EXERCISE INPUTS:
================================
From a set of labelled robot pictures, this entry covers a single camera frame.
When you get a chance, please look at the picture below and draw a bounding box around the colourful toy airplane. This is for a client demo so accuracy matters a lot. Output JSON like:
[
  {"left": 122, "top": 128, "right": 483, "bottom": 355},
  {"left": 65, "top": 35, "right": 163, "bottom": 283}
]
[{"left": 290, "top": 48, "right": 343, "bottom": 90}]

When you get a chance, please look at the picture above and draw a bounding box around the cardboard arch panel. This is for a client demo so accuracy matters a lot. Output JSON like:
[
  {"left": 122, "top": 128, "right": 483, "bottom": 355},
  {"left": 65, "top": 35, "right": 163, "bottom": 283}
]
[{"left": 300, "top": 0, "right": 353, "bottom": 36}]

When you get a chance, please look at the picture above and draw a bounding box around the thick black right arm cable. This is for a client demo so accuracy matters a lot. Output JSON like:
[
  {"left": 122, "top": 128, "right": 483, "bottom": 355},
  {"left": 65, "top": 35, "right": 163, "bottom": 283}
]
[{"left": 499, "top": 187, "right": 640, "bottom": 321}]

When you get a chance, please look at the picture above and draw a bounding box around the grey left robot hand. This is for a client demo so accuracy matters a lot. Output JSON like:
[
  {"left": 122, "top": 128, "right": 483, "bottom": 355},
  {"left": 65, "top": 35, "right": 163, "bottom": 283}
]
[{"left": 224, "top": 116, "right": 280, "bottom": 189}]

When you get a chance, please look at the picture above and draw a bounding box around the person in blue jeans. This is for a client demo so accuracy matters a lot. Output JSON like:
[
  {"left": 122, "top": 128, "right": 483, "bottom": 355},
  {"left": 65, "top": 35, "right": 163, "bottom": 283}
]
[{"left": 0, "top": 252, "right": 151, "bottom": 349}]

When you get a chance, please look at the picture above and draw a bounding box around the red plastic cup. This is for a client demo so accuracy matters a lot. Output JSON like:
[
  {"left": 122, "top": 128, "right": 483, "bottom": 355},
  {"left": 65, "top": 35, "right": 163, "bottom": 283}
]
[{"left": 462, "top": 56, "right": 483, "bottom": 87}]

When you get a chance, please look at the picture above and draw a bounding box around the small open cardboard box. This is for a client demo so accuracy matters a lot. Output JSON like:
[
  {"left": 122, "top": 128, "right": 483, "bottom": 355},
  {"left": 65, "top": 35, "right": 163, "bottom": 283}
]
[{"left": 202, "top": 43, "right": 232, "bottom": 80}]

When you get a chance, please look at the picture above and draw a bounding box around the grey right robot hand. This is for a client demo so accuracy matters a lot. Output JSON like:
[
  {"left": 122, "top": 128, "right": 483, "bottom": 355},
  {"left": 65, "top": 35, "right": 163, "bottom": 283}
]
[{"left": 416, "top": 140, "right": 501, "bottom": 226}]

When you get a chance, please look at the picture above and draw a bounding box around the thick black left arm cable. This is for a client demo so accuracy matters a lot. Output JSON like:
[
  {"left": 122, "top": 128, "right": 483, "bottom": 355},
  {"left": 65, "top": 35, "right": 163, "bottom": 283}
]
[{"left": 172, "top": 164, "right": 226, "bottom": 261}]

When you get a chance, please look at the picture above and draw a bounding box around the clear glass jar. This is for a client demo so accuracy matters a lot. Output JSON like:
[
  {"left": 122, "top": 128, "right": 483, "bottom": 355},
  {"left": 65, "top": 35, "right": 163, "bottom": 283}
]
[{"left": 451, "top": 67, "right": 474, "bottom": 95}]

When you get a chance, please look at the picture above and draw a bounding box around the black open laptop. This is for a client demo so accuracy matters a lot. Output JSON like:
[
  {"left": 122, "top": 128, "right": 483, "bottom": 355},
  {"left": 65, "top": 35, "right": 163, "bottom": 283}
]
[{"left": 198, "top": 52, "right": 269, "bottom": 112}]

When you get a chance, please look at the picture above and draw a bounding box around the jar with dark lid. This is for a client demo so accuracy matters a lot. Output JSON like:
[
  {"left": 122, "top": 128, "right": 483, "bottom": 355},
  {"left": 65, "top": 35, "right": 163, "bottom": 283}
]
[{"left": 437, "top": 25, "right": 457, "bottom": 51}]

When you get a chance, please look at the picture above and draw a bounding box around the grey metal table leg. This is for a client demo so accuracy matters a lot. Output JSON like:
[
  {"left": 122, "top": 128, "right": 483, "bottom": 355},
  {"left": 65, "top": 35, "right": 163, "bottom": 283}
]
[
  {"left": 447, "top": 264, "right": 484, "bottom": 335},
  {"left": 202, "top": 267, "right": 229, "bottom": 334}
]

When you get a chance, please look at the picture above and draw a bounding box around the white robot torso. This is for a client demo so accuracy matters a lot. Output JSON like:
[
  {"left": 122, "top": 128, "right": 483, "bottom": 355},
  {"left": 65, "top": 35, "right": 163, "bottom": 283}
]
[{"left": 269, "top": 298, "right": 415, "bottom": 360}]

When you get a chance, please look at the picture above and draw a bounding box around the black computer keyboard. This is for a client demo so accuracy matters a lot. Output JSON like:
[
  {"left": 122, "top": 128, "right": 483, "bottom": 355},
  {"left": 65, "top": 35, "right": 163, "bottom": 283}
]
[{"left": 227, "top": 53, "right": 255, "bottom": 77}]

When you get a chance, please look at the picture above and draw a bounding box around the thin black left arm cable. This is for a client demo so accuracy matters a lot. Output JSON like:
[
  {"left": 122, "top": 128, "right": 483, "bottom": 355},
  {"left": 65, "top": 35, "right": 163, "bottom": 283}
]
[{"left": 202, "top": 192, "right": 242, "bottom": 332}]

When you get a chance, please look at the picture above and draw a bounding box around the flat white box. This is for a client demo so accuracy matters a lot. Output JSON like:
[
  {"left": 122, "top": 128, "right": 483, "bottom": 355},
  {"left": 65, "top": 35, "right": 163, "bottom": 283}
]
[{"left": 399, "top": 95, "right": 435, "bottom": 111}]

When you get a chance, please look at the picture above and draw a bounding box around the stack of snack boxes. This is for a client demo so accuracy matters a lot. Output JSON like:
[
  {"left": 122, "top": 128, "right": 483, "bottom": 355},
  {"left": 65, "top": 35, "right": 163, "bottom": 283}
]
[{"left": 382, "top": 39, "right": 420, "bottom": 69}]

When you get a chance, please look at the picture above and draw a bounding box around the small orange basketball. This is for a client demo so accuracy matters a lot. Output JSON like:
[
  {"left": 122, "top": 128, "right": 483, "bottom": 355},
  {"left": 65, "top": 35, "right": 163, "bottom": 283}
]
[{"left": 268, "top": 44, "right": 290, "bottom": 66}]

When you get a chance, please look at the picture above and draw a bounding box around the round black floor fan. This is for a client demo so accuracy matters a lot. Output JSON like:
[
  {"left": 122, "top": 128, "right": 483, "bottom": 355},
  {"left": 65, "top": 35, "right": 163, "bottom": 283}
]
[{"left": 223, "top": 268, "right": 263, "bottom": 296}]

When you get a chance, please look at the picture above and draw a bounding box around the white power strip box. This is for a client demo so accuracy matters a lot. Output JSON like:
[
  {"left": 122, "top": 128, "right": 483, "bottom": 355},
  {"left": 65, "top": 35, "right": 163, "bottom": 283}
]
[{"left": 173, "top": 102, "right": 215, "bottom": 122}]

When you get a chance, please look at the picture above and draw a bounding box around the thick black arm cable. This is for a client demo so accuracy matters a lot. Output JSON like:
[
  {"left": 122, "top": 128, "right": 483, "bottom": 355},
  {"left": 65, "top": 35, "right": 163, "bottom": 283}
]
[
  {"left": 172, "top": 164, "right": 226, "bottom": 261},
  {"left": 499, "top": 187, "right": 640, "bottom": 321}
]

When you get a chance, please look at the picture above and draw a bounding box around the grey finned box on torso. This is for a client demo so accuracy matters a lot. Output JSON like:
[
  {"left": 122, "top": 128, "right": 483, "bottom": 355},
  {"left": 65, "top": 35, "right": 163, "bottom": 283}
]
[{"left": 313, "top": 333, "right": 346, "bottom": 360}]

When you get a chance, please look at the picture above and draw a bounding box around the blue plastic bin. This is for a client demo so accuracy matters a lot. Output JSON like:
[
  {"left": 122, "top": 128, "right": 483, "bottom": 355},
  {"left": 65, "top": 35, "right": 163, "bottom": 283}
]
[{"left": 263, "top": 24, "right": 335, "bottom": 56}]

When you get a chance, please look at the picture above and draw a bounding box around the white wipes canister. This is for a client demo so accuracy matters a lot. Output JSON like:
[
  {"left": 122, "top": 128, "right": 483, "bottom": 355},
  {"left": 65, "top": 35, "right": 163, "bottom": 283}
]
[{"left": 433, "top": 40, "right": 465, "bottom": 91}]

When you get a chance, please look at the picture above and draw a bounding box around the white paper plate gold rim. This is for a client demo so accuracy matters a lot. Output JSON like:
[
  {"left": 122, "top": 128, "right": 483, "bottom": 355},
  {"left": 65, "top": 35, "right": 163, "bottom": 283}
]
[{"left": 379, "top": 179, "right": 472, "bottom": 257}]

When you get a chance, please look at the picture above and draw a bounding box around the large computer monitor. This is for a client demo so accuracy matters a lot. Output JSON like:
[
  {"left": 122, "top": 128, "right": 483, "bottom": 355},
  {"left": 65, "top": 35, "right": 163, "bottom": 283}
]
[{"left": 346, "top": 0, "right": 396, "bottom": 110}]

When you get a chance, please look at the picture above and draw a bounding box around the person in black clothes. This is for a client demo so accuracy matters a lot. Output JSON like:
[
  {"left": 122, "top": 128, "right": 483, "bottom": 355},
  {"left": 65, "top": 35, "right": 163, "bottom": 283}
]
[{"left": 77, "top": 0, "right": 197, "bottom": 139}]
================================
Among the lines above, please find those with "computer" and copy them.

When you get a chance, please look at the picture above and draw a bounding box around the black computer keyboard. This is for a client demo so accuracy matters a lot. Output JSON like:
When you get a chance, please look at the picture above and draw a bounding box around the large computer monitor. This is for a client demo so accuracy matters a lot. Output JSON like:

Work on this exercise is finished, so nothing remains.